Вот ведь как – в этом проклятом Гёрусе могло происходить все что угодно. Пусть убивают солдата, или, скажем, офицера; наконец, и важную персону, какую могли зарезать – с них, разбойников, станется! И тогда губернатор, получив соответствующее сообщение, готов излить начальственный гнев на нерадивых уездных чинов, обвинив их во всех смертных грехах: лености, ограниченности, неспособности действовать по обстоятельствам. Однако – если это случилось в тот момент, когда он сам осуществлял верховное руководство, – кого винить, спрашивается?

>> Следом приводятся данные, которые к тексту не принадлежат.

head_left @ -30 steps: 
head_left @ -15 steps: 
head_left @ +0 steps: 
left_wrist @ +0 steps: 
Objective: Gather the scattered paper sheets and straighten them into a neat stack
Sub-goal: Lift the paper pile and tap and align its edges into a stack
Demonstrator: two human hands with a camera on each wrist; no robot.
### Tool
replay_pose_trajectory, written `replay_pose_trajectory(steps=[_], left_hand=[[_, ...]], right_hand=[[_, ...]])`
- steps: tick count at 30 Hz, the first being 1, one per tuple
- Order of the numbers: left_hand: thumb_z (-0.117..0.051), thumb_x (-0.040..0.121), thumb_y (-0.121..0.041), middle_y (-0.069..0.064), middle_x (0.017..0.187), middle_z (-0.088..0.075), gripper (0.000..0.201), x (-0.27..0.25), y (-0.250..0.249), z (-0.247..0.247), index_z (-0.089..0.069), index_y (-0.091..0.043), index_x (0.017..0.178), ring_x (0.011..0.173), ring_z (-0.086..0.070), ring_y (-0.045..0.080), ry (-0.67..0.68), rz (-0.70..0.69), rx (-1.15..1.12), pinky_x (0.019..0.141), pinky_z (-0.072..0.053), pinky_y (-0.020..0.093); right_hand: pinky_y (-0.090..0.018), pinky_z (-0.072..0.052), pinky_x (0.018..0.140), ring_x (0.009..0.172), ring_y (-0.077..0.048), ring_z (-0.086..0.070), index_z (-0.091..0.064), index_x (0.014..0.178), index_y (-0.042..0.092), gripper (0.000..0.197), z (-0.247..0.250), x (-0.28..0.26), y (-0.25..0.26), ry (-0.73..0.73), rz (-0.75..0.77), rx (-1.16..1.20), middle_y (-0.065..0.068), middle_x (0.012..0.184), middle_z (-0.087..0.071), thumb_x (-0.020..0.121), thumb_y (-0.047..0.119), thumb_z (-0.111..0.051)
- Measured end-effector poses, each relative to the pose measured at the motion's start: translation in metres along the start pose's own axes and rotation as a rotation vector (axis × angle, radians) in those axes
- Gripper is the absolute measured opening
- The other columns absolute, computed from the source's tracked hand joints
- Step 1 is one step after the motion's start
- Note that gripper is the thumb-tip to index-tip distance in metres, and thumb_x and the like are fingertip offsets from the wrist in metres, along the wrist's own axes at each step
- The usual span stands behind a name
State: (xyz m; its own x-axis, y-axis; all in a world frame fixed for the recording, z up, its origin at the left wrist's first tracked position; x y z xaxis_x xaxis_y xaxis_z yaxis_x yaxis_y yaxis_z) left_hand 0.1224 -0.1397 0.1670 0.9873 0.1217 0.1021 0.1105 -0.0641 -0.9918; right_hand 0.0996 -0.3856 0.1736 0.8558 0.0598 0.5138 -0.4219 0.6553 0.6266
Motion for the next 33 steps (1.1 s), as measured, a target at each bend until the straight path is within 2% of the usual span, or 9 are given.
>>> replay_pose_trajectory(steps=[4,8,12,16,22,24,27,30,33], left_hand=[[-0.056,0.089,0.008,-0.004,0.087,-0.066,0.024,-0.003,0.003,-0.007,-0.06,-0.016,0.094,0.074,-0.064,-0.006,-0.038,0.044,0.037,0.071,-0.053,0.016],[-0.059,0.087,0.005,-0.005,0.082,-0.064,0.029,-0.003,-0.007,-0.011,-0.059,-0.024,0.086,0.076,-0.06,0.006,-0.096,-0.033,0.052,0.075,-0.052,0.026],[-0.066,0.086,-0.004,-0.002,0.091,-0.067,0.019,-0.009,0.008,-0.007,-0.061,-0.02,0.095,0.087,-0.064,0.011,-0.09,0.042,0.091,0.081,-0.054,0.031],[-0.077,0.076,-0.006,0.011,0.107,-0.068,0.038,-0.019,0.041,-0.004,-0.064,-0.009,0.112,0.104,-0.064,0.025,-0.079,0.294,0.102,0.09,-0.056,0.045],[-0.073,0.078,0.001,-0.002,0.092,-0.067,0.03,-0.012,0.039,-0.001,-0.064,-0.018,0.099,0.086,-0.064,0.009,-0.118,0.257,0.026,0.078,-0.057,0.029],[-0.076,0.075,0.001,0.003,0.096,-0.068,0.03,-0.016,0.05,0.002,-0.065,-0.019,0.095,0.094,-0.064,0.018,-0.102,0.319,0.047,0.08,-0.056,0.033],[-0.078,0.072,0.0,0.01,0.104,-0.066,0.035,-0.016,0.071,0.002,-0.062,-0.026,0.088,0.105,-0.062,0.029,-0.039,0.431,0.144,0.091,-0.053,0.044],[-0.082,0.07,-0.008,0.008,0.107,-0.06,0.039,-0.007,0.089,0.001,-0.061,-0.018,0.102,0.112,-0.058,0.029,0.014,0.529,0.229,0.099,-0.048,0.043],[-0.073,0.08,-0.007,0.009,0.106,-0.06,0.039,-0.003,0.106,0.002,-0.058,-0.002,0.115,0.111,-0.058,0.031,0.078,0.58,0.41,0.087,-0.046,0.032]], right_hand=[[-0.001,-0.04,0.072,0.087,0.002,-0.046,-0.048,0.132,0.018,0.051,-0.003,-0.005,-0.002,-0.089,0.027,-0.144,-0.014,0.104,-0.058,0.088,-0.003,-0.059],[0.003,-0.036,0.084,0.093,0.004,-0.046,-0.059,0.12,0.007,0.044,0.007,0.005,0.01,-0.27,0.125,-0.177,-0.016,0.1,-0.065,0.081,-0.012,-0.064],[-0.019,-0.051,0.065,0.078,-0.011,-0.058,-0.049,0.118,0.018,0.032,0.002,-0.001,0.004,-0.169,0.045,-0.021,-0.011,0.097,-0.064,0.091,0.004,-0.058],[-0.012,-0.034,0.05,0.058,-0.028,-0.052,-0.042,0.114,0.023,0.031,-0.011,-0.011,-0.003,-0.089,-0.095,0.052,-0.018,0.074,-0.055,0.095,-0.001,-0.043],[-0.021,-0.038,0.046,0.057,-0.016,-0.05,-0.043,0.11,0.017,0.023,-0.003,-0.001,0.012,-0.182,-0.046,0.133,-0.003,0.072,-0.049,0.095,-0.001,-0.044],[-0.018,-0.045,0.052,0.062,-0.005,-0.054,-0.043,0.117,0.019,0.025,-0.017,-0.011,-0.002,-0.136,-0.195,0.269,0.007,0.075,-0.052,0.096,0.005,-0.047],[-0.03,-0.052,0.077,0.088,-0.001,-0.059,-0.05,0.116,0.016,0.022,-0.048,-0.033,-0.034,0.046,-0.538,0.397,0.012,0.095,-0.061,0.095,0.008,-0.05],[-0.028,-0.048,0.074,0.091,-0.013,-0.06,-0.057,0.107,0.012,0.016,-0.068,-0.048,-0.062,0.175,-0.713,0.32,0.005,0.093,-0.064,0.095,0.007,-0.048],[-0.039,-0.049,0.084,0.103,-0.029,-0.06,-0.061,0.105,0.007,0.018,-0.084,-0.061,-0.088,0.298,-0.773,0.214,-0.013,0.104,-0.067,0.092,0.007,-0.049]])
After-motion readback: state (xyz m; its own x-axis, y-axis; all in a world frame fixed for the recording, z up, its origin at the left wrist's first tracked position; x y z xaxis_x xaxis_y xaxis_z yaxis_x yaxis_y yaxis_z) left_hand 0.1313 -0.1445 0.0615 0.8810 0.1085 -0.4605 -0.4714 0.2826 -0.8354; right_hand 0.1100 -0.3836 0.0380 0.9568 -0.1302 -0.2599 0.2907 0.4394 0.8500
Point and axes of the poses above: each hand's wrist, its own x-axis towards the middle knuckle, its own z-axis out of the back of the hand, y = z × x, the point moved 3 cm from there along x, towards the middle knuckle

О том же думала и Клавдия Петровна, бродившая, как тень, по покоям и зябко кутавшаяся в платок. И она горевала о том, что теперь нельзя переложить всю тяжесть ответственности за случившееся на плечи опального, явно подозрительного полковника Белобородова. Да, он бы ответил полной мерой! Но сейчас это стало невозможным. Попробуй, обвини его в чем! Он немедленно ответит, что был практически отстранен от руководства, и уж так обрисует события, что единственным виновником представит бездеятельность генерал-губернатора. Да еще он может такие посеять подозрения у чиновников из столицы: а не мешало ли "око государево" тем, кто ведает делами в Гяндже? Не стал ли он опасен, кому-то тем, что убедился в ходе своего расследования чиновники работать не желают и не умеют, власти не в силах их заставить? Предположим, доказать ничего нельзя. Но ведь не дело, если в канцелярию его величества пойдут один за другим доклады и объяснительные записки, полные самых гнусных намеков... Как ни говори, от любой грязи след остается. А если еще в доносах самого "ока" было нечто подобное... О, тут несдобровать. Пожалуй, что и головы не сносить. Наверное, к его пакетам, написанным столь корявым почерком, что ни с каким другим не спутать, наверное, к этим пакетам отношение особое. Такое письмо не затерять, не проглядеть среди кучи бумаг, каждый день прибывающих в соответствующие ведомства со всех концов страны.

Ведь – подумать! Сам государь император изволил озаботиться тем, что дал указание о проведении похорон. Говорят, даже в кабинете министров это дело обсуждалось! Кстати, о похоронах.

Дабы выполнить монаршее постановление, был изготовлен прочный гроб из старого зангезурского дуба, а в крышку было вделано стекло, чтобы можно было провести обряд прощания, не подымая ее. Ибо, с одной стороны, необходимо по монаршему велению провести церемонию пышно, чтобы запомнили люди, как ценит своих соглядатаев государь, с другой стороны – ну, ничего не удавалось сделать, чтобы отбить или хоть умерить невозможный гнилостный запах...

Эта, вторая задача, была возложена на главного врача губернии. Он занимался этим поручением с большим рвением, чем когда был озабочен здоровьем генерал-губернатора. Потому как – что чувствует губернатор, известно только ему и его супруге. А запах... Извините, запах почуют все, кто приглашен на молебен. И тут никто губернскому врачу помочь не мог. Многочисленные монахи в черных рясах, длинноволосые, с тяжелыми крестами на груди, взяли на себя заботы о душе покойника. Власти занимались тем, чтобы похороны выглядели достойно. А бренное тело его, увы, уже слишком явно напоминающее о своей бренности, было доверено только его попечению.

Пожалуй, тут губернский врач рассуждал не слишком верно. Потому что генерал-губернатор, если еще не смердил, то во всяком случае, тоже был почти труп. А ему предстояло исполнить свои важные обязанности, поддержать престиж верховной власти перед пристрастными взорами ханов, беков, купцов и простого люда! Так что, надо бы меньшую часть усилий употребить на покойника уже, так сказать, готового, а большую – на того, кто готов был вот-вот переступить порог, за которым не возвращаются.

Сомнения на этот счет, правда, посещали усердного эскулапа, но он отметал их.